Der grosse Schlussverkauf ist vorbei. Wo vor ein paar Tagen Stammkunden und Schnäppchenjägerinnen durch die Regale stöberten, herrscht triste Abschiedsstimmung. Regale liegen zerlegt am Boden, übrig gebliebene Ware ist in Säcke und Kisten verpackt.
Mittendrin steht Hans Schubiger, der in der fünften Generation das Kaufhaus in Näfels geführt hat und montiert mit einem Akkuschrauber Paneele von der Wand.
An machen Tagen ist einem zum Heulen zumute.
Dass er das Familienunternehmen nach 141 Jahren schliessen muss, fällt ihm sichtlich schwer. «Es sind gemischte Gefühle», sagt Hans Schubiger. «An manchen Tagen ist einem einfach nur zum Heulen zumute.» Für Schubiger ist klar, dass es keinen Weg an der Schliessung vorbei gab.
«Die grossen Detailhändler boten vor allem bei Spielwaren hohe Rabatte von 30 Prozent», erklärt er. «Da konnten wir als kleiner Fachmarkt nicht mithalten.» Die Spielwaren machten bei Schubiger rund die Hälfte des Umsatzes aus. So musste er der Realität ins Auge blicken und einen Schlussstrich ziehen.
Familienbetrieb in fünfter Generation
Mit dem Kaufhaus Schubiger verliert Näfels GL eines der ältesten Ladegeschäfte. 1883 war das Geburtsjahr des Familienunternehmens. Damals kauften Gallus und Anna Maria Schubiger ein Wohnhaus und eröffneten den Bazar Schubiger. Nachzulesen ist das im Buch «Leben für den Laden» des Somedia-Verlags, in dem die Journalistin Gabi Heussi die Geschichte verschiedener Glarnern Geschäfte niedergeschrieben hat.
Schon damals gab es im Kaufhaus allerlei zu kaufen. Alles, was die Glarnerinnen und Glarner im Alltag brauchten – ausser Salz. Das wurde in den Salzwaagen gekauft, die dafür ein eigentliches Monopol besassen. Knapp 20 Jahre später bezog das Familienunternehmen den heutigen Standort im Ortsteil von Glarus Nord – ein Ziegelbau mit zwei grossen Schaufenstern.
Nach der Schliessung wird aufgeräumt
Im Januar 2014 übernahm Hans Schubiger in der fünften Generation die Leitung des Warenhauses. Nebenbei ist Schubiger auch politisch aktiv als Präsident der Glarner Kantonalpartei «Die Mitte», für die er im Landrat des Kantons Glarus politisiert.

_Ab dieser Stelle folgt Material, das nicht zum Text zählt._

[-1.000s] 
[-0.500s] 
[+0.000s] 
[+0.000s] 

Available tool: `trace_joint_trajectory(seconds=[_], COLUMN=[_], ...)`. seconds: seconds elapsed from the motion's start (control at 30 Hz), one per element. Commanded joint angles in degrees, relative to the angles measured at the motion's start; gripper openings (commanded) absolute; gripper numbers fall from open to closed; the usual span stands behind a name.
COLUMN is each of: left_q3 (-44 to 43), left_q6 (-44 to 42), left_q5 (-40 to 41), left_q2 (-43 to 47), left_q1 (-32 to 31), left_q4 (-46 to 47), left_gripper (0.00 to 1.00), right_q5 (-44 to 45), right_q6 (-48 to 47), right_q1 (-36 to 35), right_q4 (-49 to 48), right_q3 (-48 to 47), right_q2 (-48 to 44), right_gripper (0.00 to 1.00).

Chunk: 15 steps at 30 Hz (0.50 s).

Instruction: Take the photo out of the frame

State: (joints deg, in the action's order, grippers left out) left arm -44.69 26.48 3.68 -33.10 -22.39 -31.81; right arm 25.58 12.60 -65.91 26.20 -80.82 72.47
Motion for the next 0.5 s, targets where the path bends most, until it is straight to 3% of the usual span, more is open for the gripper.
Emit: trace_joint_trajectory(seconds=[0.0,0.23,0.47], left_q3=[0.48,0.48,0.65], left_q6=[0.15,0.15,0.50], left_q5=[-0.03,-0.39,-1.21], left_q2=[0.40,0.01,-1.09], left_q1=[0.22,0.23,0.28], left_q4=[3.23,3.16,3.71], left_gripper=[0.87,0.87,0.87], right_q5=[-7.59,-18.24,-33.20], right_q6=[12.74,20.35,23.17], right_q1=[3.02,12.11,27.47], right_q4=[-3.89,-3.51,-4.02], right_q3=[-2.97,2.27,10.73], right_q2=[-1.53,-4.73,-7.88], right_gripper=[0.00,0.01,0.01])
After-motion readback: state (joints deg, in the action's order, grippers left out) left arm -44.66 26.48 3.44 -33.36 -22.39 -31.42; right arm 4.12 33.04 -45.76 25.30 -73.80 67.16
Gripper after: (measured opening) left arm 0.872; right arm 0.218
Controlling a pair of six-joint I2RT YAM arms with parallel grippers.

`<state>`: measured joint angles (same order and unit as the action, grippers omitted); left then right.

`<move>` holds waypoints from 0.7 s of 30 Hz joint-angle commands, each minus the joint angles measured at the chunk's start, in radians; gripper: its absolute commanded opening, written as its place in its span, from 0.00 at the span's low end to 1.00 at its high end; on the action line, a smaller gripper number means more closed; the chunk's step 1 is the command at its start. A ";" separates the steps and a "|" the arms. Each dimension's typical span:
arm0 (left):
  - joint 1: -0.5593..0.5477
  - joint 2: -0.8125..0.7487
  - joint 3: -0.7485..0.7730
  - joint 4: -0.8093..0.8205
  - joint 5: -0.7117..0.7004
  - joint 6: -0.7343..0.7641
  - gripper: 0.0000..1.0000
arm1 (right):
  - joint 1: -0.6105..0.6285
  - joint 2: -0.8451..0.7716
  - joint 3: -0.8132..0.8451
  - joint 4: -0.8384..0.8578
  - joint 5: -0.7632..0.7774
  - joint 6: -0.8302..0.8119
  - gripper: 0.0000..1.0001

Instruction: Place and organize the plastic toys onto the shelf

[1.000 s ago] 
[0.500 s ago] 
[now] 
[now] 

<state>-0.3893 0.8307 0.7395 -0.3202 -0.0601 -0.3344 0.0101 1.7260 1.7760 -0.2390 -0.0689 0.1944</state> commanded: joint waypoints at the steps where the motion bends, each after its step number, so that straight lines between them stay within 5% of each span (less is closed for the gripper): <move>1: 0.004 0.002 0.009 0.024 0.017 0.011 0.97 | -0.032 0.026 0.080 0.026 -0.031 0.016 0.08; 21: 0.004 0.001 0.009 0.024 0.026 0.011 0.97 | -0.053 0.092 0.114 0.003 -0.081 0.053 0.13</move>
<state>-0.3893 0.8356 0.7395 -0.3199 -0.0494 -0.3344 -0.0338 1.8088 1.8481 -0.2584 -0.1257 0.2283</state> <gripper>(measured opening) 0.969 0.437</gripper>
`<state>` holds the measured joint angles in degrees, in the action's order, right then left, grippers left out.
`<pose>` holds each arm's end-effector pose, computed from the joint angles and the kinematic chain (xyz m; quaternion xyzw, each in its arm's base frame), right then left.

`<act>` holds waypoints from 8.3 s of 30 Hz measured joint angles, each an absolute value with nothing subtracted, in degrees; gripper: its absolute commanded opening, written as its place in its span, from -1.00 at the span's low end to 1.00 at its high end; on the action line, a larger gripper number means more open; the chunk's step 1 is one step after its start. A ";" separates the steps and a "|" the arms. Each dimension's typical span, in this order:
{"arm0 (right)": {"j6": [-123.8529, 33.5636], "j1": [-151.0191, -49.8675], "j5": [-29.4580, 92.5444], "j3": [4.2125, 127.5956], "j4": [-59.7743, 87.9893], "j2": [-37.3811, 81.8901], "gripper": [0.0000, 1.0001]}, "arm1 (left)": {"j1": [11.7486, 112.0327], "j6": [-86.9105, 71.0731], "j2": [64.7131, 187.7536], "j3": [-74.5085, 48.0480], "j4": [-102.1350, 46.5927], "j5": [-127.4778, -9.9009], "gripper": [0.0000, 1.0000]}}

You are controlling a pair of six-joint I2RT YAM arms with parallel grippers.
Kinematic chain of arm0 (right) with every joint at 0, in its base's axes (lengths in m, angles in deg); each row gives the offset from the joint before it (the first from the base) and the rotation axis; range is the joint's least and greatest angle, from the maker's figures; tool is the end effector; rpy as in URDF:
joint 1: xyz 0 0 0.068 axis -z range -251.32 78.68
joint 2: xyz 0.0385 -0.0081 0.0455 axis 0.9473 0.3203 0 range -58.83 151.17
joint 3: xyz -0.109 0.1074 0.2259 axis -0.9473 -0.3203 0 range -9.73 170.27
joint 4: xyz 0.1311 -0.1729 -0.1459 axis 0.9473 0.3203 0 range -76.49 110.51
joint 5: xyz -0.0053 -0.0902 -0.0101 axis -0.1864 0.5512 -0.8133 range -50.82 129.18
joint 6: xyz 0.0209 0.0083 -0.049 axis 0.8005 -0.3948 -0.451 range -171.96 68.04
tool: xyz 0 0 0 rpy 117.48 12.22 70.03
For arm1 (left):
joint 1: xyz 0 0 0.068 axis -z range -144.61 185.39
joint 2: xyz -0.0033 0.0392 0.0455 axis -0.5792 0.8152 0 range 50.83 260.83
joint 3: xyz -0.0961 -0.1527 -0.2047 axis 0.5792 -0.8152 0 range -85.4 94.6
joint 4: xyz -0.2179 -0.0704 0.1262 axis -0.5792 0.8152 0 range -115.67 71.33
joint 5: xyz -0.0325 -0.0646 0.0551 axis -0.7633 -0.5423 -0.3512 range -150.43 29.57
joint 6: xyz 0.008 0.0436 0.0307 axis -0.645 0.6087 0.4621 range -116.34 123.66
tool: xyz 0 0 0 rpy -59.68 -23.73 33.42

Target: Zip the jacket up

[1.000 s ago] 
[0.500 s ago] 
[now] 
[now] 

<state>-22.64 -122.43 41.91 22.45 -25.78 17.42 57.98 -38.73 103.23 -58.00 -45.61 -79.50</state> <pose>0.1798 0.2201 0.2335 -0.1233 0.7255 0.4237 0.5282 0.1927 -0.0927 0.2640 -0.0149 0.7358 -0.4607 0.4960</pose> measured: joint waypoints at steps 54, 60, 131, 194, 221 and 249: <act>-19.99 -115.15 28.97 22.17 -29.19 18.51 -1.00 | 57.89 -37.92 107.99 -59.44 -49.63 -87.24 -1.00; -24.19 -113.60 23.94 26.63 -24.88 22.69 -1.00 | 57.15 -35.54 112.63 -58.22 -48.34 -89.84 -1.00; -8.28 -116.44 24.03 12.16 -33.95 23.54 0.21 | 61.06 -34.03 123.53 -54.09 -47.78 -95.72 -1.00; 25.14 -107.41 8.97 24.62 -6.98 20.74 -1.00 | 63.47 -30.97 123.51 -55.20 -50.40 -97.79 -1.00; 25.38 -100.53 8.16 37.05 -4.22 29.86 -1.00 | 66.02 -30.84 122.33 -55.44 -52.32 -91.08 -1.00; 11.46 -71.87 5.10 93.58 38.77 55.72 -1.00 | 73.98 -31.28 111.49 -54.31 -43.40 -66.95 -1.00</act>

Seit dieser Woche ist das Kaufhaus zu. In den nächsten Tagen ist Schubiger noch mit Aufräumarbeiten beschäftigt. Danach kehrt er der Detailhandelsbranche den Rücken zu – und auch der Selbstständigkeit. Im August startet Hans Schubiger als Angestellter in eine neue Tätigkeit.
In den nächsten Tagen soll der Vertrag mit dem neuen Eigentümer unterschrieben werden. Was für ein Geschäft in die Räumlichkeiten einzieht, will Schubiger nicht verraten. Nur so viel: «Für mich ist es wichtig, dass hier auch künftig ein lokales Gewerbe Platz findet.»
Stationäre Ladengeschäfte erleben Renaissance
Wie dem Warenhaus Schubiger erging es in den letzten Jahren vielen anderen Läden in der Schweiz. Laut den Zahlen des Marktforschungsinstituts CRIF sind in der Schweiz zwischen 2009 und 2019 fast 32'000 Läden verschwunden – trotz Bevölkerungswachstum. Die Corona-Pandemie trieb noch mehr Kunden weg vom stationären, hin zum Online-Handel und verschärfte die Situation.
Jetzt scheint sich das Blatt wieder zu wenden: Laut einer Studie der Universität St. Gallen erleben die stationären Ladengeschäfte eine Renaissance. Demnach kaufen in der DACH-Region (Deutschland, Österreich, Schweiz) die Menschen wieder häufiger vor Ort ein, als online. Für das Familienunternehmen Schubiger kommt die Trendwende jedoch zu spät.